Exercise details
Your reply should consist solely of the lines from the one containing "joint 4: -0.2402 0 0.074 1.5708" through the end of the data, restated word for word.

Stored records:
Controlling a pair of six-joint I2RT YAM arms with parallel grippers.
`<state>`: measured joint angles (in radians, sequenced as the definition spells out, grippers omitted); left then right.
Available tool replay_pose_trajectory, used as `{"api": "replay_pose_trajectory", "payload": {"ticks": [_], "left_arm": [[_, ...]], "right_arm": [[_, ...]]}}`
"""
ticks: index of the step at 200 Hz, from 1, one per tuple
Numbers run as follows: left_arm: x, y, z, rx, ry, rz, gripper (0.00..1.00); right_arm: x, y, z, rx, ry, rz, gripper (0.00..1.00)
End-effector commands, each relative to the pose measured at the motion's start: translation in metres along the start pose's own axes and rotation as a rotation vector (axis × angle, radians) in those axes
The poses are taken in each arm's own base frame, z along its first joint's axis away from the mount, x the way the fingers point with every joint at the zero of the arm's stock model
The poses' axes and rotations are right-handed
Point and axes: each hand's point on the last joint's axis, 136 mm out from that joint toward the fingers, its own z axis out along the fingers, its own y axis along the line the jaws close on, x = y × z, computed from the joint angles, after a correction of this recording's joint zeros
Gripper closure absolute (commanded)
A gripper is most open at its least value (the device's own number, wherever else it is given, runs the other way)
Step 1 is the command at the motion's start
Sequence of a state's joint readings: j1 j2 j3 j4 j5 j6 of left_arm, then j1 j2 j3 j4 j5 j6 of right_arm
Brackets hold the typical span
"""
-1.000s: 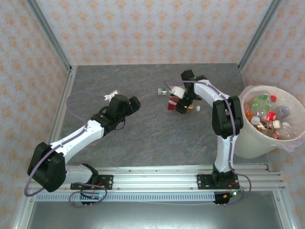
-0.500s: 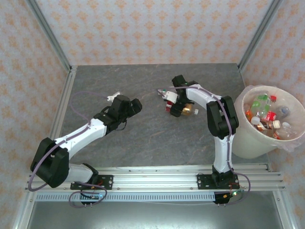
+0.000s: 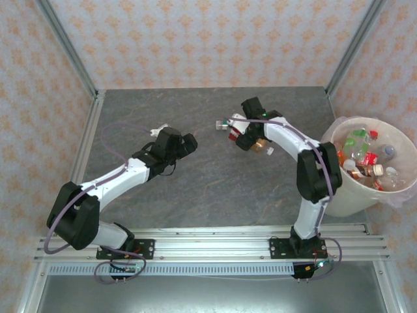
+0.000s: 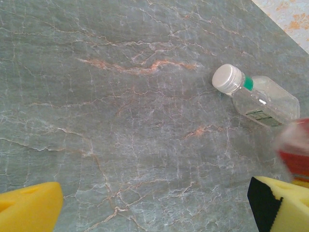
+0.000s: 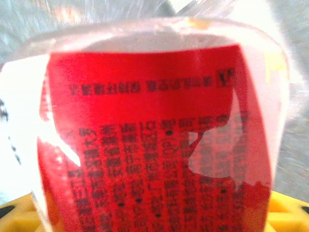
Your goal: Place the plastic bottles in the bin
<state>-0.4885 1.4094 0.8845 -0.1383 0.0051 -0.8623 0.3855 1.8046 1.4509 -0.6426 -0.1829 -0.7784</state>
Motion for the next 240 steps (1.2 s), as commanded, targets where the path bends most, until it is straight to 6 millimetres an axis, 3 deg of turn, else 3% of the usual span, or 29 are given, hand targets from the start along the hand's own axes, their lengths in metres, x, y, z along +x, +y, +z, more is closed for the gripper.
{"api": "replay_pose_trajectory", "payload": {"ticks": [1,36,57,87,126,139,155,164,168,208,240], "left_arm": [[-0.011,-0.014,0.002,0.037,-0.019,0.006,0.00],[-0.010,-0.021,0.009,0.058,-0.008,-0.008,0.00],[-0.009,-0.027,0.016,0.079,0.003,-0.028,0.00],[-0.006,-0.037,0.026,0.112,0.026,-0.055,0.00],[-0.005,-0.047,0.033,0.132,0.050,-0.064,0.00],[-0.004,-0.053,0.034,0.145,0.057,-0.059,0.00],[-0.002,-0.060,0.037,0.165,0.069,-0.056,0.00],[0.000,-0.064,0.039,0.177,0.080,-0.056,0.00],[0.001,-0.065,0.040,0.183,0.085,-0.057,0.00],[0.007,-0.082,0.046,0.233,0.135,-0.056,0.00],[0.007,-0.085,0.046,0.229,0.148,-0.037,0.00]], "right_arm": [[-0.031,-0.022,-0.075,0.102,-0.182,0.144,0.45],[-0.037,-0.049,-0.167,0.260,-0.351,0.248,0.49],[-0.024,-0.066,-0.210,0.312,-0.386,0.334,0.49],[0.018,-0.092,-0.252,0.465,-0.341,0.418,0.50],[0.071,-0.113,-0.310,0.627,-0.241,0.475,0.50],[0.101,-0.123,-0.332,0.725,-0.160,0.521,0.50],[0.135,-0.129,-0.351,0.832,-0.057,0.559,0.50],[0.149,-0.135,-0.353,0.879,-0.004,0.572,0.50],[0.156,-0.133,-0.365,0.917,-0.007,0.583,0.50],[0.217,-0.153,-0.402,1.167,0.175,0.667,0.50],[0.256,-0.161,-0.412,1.243,0.322,0.598,0.45]]}}
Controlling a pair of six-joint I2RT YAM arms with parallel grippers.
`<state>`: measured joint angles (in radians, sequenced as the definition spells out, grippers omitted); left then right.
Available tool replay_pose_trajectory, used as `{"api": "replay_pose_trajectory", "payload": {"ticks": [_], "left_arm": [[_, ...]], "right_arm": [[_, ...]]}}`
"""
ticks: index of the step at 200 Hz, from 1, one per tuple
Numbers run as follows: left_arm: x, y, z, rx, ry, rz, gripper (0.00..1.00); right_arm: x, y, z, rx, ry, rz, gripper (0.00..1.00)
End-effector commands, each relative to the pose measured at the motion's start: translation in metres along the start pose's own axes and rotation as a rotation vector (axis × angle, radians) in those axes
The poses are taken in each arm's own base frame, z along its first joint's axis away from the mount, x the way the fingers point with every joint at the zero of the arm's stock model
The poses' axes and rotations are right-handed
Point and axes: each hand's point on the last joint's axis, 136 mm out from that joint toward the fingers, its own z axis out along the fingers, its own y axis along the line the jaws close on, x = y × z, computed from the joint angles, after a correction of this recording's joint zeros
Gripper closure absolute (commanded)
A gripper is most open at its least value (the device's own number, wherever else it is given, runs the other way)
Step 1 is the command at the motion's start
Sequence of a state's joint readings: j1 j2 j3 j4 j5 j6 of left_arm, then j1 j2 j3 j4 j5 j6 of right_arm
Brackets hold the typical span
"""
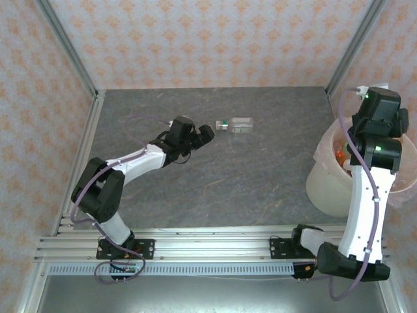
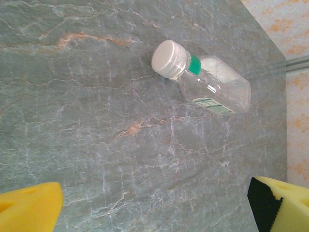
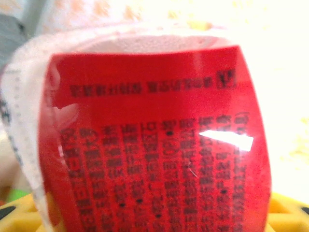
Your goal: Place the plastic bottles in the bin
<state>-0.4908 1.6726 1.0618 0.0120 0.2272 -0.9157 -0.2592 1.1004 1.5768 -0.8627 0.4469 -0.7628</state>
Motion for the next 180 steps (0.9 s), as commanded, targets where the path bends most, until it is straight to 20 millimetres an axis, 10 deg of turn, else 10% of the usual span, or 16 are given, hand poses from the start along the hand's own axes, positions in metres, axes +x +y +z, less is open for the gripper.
{"api": "replay_pose_trajectory", "payload": {"ticks": [1,77,180], "left_arm": [[-0.003,-0.020,-0.003,0.044,0.005,0.021,0.00],[0.001,-0.026,0.005,0.064,0.030,-0.016,0.00],[0.003,-0.032,0.012,0.056,0.048,-0.009,0.00]], "right_arm": [[0.013,-0.032,0.010,0.145,0.037,-0.088,0.45],[0.026,-0.016,0.058,0.116,0.020,-0.145,0.41],[0.033,-0.001,0.039,0.024,-0.029,-0.089,0.08]]}}
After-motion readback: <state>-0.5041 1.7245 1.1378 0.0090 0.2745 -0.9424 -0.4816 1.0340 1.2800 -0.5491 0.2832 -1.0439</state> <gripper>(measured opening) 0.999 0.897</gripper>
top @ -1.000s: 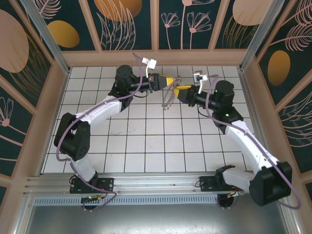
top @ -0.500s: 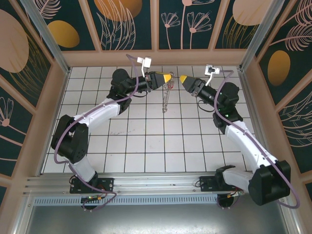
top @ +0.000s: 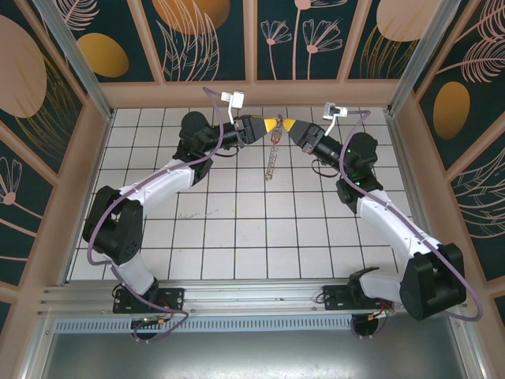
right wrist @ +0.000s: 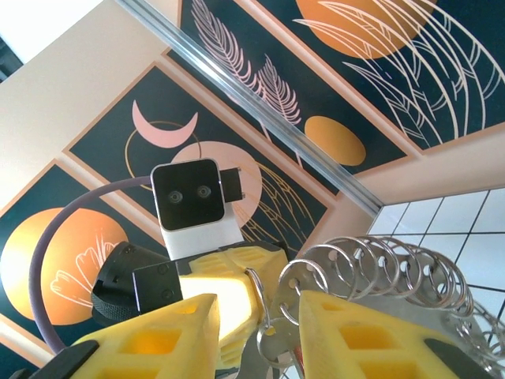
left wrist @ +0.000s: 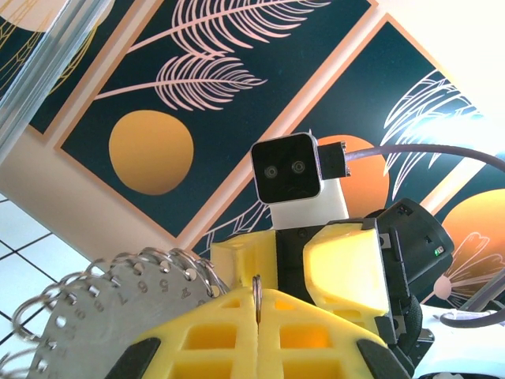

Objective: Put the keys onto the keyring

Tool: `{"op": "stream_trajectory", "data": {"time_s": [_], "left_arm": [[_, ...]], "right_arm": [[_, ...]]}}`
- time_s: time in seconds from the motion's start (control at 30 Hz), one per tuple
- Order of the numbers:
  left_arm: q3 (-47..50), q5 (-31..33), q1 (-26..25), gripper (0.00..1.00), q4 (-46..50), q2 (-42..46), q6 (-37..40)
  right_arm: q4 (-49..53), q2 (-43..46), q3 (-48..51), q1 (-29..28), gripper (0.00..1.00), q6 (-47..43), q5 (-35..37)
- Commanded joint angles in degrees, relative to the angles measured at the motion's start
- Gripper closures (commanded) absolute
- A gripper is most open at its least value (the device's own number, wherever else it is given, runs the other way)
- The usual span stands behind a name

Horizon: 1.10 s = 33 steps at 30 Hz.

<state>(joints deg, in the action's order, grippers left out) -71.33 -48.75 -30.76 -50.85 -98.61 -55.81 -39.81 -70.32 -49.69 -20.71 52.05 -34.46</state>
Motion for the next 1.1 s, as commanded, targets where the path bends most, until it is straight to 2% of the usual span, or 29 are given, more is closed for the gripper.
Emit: {"op": "stream_trajectory", "data": {"time_s": [0.0,0.7,0.8,0.9,1.07], "left_arm": [[-0.12,0.74,-0.49,1.00,-4.61,1.49,-0.62],[-0.48,0.49,-0.50,1.00,-4.83,1.01,-1.05],[-0.61,0.22,-0.46,1.00,-4.24,1.05,-0.69],[-1.65,-0.85,-0.46,1.00,-0.34,1.30,1.61],[-4.45,-3.39,-0.41,1.00,8.89,1.76,7.73]], "right_arm": [[-3.78,-0.67,-2.24,-0.80,0.69,0.64,0.20],[-4.06,-2.90,-3.49,-2.68,0.76,-0.13,-0.65],[-2.70,-1.96,-3.31,-2.67,0.73,-1.72,-0.66],[2.39,0.94,-2.72,-2.09,0.70,-5.86,0.78],[7.29,8.32,2.32,2.52,0.67,-9.87,2.05]]}}
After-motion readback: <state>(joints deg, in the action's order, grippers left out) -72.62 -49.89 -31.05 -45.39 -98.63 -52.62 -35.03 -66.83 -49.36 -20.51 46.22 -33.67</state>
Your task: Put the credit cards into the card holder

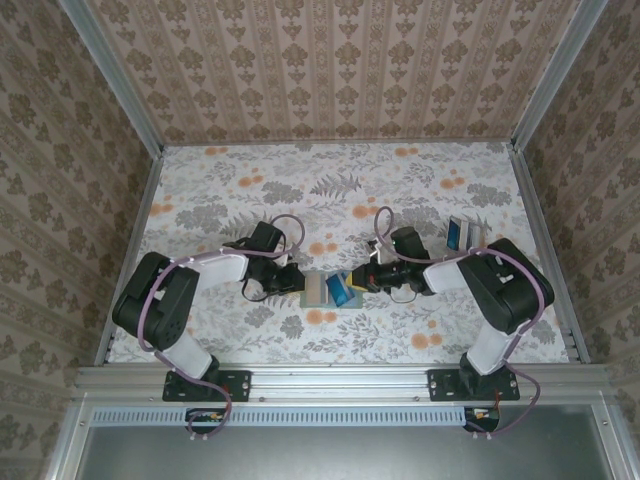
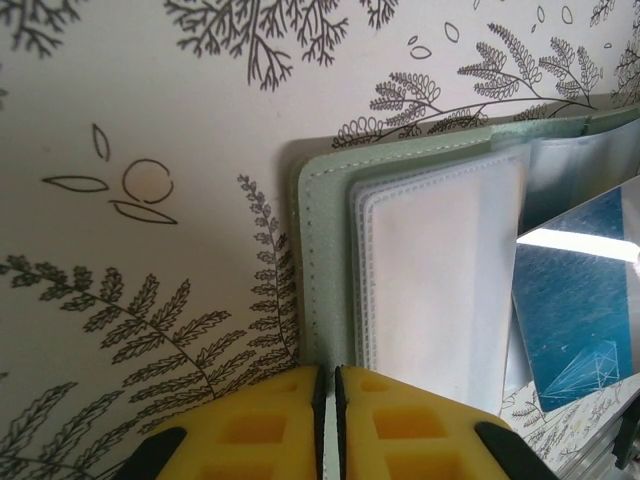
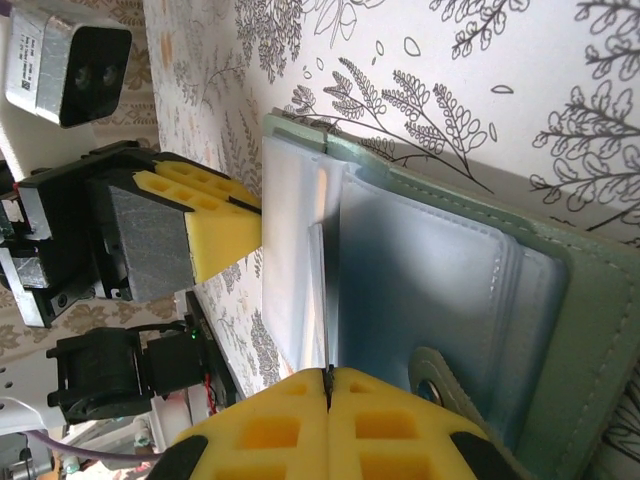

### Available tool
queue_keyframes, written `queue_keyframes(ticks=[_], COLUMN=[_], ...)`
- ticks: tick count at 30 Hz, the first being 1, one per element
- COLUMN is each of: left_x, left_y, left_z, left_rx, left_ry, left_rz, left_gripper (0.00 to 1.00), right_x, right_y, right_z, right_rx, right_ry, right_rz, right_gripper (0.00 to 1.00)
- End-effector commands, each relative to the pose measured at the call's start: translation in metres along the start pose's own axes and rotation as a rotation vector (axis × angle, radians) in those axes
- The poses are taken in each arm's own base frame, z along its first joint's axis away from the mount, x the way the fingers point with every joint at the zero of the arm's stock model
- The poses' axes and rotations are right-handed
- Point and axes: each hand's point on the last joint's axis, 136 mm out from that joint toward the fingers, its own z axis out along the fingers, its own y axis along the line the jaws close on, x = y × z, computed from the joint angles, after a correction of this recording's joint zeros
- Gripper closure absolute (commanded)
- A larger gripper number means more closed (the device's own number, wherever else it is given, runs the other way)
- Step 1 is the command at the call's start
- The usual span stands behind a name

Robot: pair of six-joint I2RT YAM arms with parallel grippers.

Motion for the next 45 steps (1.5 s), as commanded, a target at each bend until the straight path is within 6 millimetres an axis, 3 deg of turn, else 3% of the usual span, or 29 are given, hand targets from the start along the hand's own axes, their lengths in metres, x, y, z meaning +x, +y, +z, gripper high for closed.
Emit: queue_keyframes(ticks=[1,9,18,27,32,45], left_x=[0.003,0.004,0.002,0.007,0.010,0.009], left_y=[0.007,0.008,0.008,0.008,0.010,0.010], left_z=[0.003,0.004,0.003,0.008,0.006,0.006], left_rx=[-0.023,-0.026,-0.010,0.013,0.004,0.007], left_ry=[0.024,0.027,-0.008,0.006,0.004,0.003], left_rz=[0.001,-0.004,-0.013,-0.032,-0.032,-0.033], left_gripper=[0.86,0.87,0.89,0.97,0.97,1.00], right_x=[-0.005,-0.008,-0.022,-0.018,-0.019,0.006], right_y=[0.004,-0.006,-0.016,-0.023,-0.013,-0.014], right_z=[0.007,0.007,0.012,0.030,0.027,0.022], right_rx=[-0.015,0.033,0.072,0.113,0.103,0.179], right_ry=[0.009,-0.023,-0.178,-0.246,-0.279,-0.367], right_rz=[-0.002,0.025,0.095,0.126,0.115,0.173], right_gripper=[1.00,1.00,1.00,1.00,1.00,0.95])
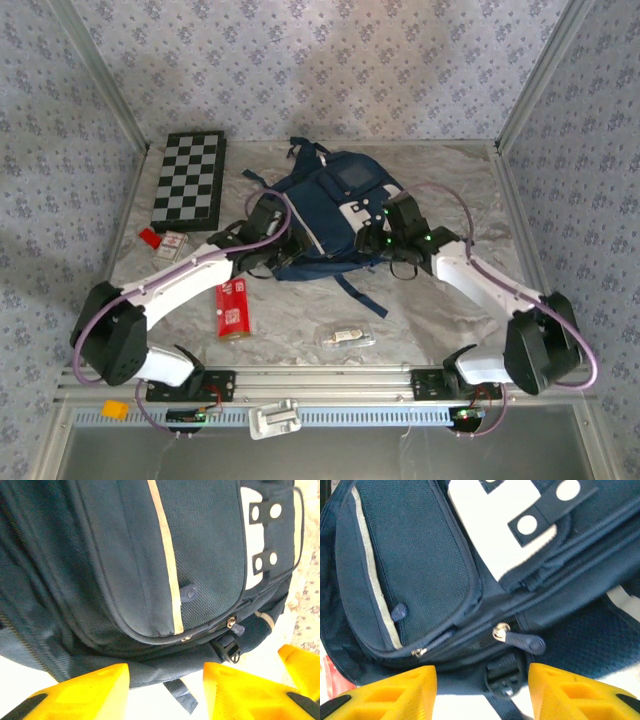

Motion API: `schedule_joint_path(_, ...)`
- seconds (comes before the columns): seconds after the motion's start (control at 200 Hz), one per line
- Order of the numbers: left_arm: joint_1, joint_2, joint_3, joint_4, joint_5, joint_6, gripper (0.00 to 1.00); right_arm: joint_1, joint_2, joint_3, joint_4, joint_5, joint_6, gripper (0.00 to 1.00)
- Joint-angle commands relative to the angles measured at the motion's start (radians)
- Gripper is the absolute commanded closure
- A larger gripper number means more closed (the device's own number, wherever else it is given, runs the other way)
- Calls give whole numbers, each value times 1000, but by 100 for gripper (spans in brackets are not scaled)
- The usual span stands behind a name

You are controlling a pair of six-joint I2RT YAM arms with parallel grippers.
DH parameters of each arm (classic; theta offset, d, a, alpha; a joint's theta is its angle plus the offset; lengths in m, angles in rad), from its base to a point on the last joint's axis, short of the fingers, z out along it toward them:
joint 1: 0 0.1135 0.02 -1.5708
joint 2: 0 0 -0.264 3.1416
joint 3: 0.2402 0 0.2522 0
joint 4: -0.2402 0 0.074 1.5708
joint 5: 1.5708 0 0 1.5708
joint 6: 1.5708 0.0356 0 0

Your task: Pack the student bag

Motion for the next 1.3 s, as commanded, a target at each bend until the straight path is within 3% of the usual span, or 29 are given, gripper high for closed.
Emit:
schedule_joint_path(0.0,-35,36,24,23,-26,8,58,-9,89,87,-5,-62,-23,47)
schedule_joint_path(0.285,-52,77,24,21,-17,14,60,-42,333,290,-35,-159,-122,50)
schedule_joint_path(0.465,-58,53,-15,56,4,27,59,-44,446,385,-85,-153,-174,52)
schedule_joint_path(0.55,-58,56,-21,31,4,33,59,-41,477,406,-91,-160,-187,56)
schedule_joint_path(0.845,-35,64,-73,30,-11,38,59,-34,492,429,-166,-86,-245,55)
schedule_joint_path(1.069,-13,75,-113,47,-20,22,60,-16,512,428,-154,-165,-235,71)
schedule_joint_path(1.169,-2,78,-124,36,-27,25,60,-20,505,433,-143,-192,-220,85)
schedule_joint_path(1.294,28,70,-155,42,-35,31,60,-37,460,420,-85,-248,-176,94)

Solution for this exercise
joint 4: -0.2402 0 0.074 1.5708
joint 5: 1.5708 0 0 1.5708
joint 6: 1.5708 0.0356 0 0

Your task: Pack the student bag

Motion for the next 1.3 s, as commanded, a target at each bend until the straight path is within 3% of the usual span, or 29 are given, gripper high for closed.
Emit:
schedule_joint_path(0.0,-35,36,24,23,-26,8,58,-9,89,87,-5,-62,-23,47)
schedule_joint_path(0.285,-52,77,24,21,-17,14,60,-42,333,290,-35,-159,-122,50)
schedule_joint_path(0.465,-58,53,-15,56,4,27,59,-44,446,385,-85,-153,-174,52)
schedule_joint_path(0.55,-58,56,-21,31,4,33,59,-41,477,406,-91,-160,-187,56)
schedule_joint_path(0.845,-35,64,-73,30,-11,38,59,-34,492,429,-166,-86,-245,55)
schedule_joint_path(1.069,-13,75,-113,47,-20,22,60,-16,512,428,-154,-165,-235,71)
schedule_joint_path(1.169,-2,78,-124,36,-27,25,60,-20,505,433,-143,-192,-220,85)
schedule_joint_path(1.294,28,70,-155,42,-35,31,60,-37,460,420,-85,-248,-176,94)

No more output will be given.